The board approved the measure 6-0. Heidi Box Halleman was absent.
Prop G is a bond measure that will allow the school to build a performance gym at the new high school that opened up in January.
With the resolution in place, the district’s bond underwriter, Piper Sandler and Co., has been authorized to price the bonds within specific financial parameters when market conditions are favorable.
Brent Blevins, managing director at Piper and Sandler, addressed the board on April 15 and explained that the current municipal bond market is facing significant volatility, in part due to the impact of tariffs. This instability has resulted in very few bond pricings taking place across the country.
The resolution will allow Piper Sandler to secure the most proceeds at the lowest possible interest rates when the market is conducive. This also allows the company to move quickly when conditions are favorable.
Once pricing is complete, Austin Jones, R-II board president and Dave Mikus, the board secretary, will sign off to complete final pricing.
While the board has granted approval, Piper and Sandler will have the ability to price the bonds at the earliest of May 8. This is due to the requirement that the Missouri State Auditor must first certify the election results 30 days after an election.
In addition, the district will need time to obtain its bond underlying ratings, which play a crucial role in determining the interest rates the district will pay. They have previously received a AA- rating.
Blevins said the district is currently looking at a 4.72 interest rate if they were to sell today.
Blevins expressed confidence in the R-II’s financial standing, telling board members that he does not expect rates to go higher than 6%.
“You’re a highly rated school district. You’re going to get good yields based upon the market,” Blevins said.
The parameters were set higher than what Piper Sandler expects to price the bonds. This is due to market conditions and is seen as a “security blanket.”

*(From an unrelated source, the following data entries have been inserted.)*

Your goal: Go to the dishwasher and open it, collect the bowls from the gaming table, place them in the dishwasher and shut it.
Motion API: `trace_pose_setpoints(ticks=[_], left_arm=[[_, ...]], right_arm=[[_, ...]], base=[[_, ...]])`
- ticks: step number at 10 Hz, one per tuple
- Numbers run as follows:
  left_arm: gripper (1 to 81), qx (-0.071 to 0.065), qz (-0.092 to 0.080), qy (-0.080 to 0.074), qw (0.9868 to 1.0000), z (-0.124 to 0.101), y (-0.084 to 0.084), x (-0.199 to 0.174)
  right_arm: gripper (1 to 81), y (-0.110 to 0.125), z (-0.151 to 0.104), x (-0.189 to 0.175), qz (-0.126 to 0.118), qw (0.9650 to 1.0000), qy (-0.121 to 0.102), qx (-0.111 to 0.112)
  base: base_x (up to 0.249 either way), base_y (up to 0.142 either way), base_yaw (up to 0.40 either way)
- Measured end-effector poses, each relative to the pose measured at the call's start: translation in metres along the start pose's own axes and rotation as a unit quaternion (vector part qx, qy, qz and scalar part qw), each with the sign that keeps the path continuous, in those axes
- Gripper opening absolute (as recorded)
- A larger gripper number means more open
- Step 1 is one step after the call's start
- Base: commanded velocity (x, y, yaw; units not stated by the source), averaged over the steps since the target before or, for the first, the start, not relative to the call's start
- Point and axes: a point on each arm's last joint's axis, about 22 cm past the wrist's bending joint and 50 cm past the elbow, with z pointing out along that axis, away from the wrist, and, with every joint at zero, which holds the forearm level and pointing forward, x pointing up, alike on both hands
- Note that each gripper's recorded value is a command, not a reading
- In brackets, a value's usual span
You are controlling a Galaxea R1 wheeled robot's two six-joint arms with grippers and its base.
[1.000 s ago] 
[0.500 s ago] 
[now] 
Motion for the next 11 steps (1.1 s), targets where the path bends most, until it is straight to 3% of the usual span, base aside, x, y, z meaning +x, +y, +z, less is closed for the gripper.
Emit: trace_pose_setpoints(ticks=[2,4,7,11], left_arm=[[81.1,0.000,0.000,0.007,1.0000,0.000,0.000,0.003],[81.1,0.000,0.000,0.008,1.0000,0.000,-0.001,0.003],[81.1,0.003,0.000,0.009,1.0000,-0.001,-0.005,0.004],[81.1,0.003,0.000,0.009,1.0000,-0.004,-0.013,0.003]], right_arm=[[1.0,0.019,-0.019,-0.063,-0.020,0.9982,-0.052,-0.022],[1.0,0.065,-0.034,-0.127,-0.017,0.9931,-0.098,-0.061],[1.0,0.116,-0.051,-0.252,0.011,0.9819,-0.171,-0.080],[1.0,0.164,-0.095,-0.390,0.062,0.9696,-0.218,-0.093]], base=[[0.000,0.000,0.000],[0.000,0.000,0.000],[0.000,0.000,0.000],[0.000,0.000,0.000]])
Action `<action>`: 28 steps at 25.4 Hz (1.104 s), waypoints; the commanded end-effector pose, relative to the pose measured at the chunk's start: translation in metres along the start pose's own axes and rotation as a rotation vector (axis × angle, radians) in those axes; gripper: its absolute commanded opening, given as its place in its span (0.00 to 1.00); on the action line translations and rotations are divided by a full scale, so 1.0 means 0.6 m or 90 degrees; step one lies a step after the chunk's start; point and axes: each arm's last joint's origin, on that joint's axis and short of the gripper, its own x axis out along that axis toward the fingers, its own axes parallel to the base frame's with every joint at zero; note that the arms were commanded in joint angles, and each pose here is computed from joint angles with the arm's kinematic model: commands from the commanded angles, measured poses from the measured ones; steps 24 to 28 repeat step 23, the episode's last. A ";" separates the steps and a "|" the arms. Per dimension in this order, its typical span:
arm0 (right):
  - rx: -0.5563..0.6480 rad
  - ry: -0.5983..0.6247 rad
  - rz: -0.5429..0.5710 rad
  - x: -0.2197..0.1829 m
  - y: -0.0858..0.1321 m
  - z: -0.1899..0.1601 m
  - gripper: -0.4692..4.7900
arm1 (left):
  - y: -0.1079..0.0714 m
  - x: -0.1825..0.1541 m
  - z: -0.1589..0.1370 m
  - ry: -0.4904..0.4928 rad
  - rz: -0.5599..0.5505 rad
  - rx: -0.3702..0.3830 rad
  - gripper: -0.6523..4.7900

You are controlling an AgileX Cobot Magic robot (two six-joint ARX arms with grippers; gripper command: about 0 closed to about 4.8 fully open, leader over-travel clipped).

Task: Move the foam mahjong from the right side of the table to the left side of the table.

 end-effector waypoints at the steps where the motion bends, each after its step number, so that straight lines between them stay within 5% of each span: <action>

With rates moving, the district still can get the $11 million in parts. Blevins did tell the board there is no concern about receiving the money because they have market risk built in.
Within the parameters, Piper Sandler, can price bonds based on six conditions. One condition says the interest rates cannot exceed 6%, while another says the bond's maturity, also known as the payment schedule, must last at least 10 years and not exceed 19.
In cohesion with that condition, the maturity of the bonds cannot be any later than March 1, 2040. In addition, the underwriting discount cannot exceed $7.50 per $1,000.
Lastly, the bonds can be subject to redemption if the district chooses to do so at its stated maturity no later than March 1, 2035, with a redemption price that cannot exceed 100%.
A time frame for the gym’s construction has not been finalized.